Eighteen-year-old Kimberley Vlaminck paid £55 for 'the graffiti that has ruined my life' in her Belgian home town of Courtrai.
Kimberley says the tattoos have ruined her life She claimed the Romanian tattooist who performed the artwork misunderstood her French and English.
She claims she fell asleep while he was doing his work... and awoke to 'this nightmare'. 'It is terrible for me,' said Kimberley. 'I cannot go out on to the street, I am so embarrassed. I just look horrible.' 'I think he didnt understand what I wanted. He spoke only fractured English and French.

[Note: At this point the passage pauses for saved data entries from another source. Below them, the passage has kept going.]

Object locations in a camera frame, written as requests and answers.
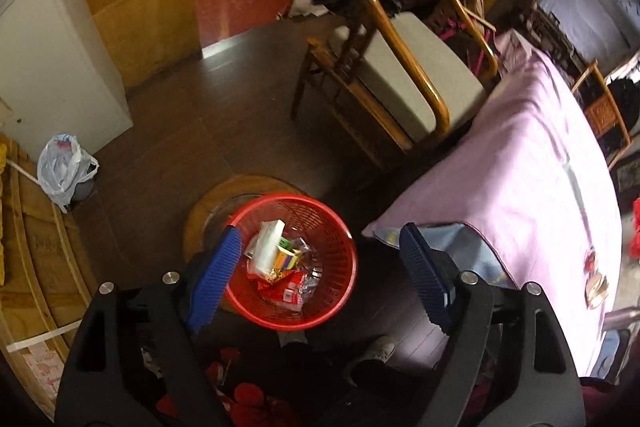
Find white cabinet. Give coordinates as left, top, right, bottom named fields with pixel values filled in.
left=0, top=0, right=135, bottom=152

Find white plastic bag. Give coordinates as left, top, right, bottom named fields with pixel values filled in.
left=37, top=134, right=100, bottom=214

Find red snack packet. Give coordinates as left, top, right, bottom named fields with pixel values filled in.
left=256, top=269, right=312, bottom=309

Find red white knit garment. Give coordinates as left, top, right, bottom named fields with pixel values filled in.
left=155, top=347, right=311, bottom=427

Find person's dark trousers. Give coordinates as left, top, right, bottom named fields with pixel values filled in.
left=280, top=342, right=451, bottom=427

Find pink framed folding cart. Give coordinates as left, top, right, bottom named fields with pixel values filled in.
left=440, top=0, right=501, bottom=78

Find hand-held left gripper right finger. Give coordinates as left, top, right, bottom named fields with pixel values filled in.
left=398, top=222, right=586, bottom=427

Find grey cushioned wooden armchair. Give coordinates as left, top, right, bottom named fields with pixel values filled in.
left=291, top=0, right=501, bottom=168

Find red plastic basket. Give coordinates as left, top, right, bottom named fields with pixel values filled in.
left=221, top=193, right=358, bottom=332

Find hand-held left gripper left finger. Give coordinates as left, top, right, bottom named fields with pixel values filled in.
left=54, top=225, right=242, bottom=427

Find person's dark red garment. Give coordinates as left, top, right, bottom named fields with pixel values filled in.
left=582, top=379, right=621, bottom=425

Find blue cushioned chair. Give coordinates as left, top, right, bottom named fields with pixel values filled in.
left=595, top=307, right=640, bottom=380

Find round wooden stool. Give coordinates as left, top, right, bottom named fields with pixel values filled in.
left=182, top=175, right=321, bottom=313

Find purple printed tablecloth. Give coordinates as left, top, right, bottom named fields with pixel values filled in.
left=361, top=29, right=623, bottom=378

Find small grey bin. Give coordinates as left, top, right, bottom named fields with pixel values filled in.
left=70, top=177, right=96, bottom=202

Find red white tissue packet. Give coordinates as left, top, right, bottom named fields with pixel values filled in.
left=250, top=219, right=287, bottom=277

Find orange yellow snack wrapper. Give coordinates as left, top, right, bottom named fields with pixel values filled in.
left=276, top=243, right=302, bottom=269

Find carved wooden armchair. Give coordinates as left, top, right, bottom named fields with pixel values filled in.
left=570, top=61, right=633, bottom=170

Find person's left shoe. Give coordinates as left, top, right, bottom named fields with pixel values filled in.
left=277, top=329, right=308, bottom=348

'But I explicitly said in my native tongue, French, and also in a little bit of English when he looked confused, that I wanted three little stars only near my left eye.' Rouslan Toumaniantz, who runs the tattoo parlour called The Tattoo Box in Courtrai, denies her claim. He said she knew 'exactly what she wanted'. He added: 'She was awake and looked into the mirror several times as the procedure was taking place.
'The trouble all started when she went home and her father and boyfriend threw a fit. 'They are saying things now like I doped her or hypnotised her. What rubbish!
'She asked for 56 stars and thats what she got.' To remove the stars would require surgery costing £8,500. But even the most advanced laser techniques would, while removing the tattoos, leave deep white marks all across Kimberley's face. She has launched legal proceedings against Toumaniantz seeking damages, plus the money for the operation.
(Excerpt) Read more at dailymail.co.uk ...
“The fault, dear Kimberley, is not in our stars, but in ourselves...”
At least his prices weren't astronomical.
Hey Legs,
You care to weigh in on this? Can you sleep getting a tat?
NO!
If the constant stab-stab-stab didn’t wake you, if the manuevering and leaning of the artist didn’t wake you (they’re worse than dentists!), if the horrible smell of the antiseptic & ink didn’t wake you, the loud, mosquito-like whine of the tattoo gun would be enough to keep you up.
There’s no way.
I don’t think she looks that bad, all things considered; but now, instead of being someone with a unique tattoo, she’ll be recognized arouind the world as That Whiny Chick With Buyer’s Remorse.
LOL! I knew you’d be the one to ask!
(rolls eyes)
So, why were you getting a tatoo on your face anyway? Do something stupid, pay the consequences. Tatoos are one of the big indicators of how far down we have slid into the depths of liberallism.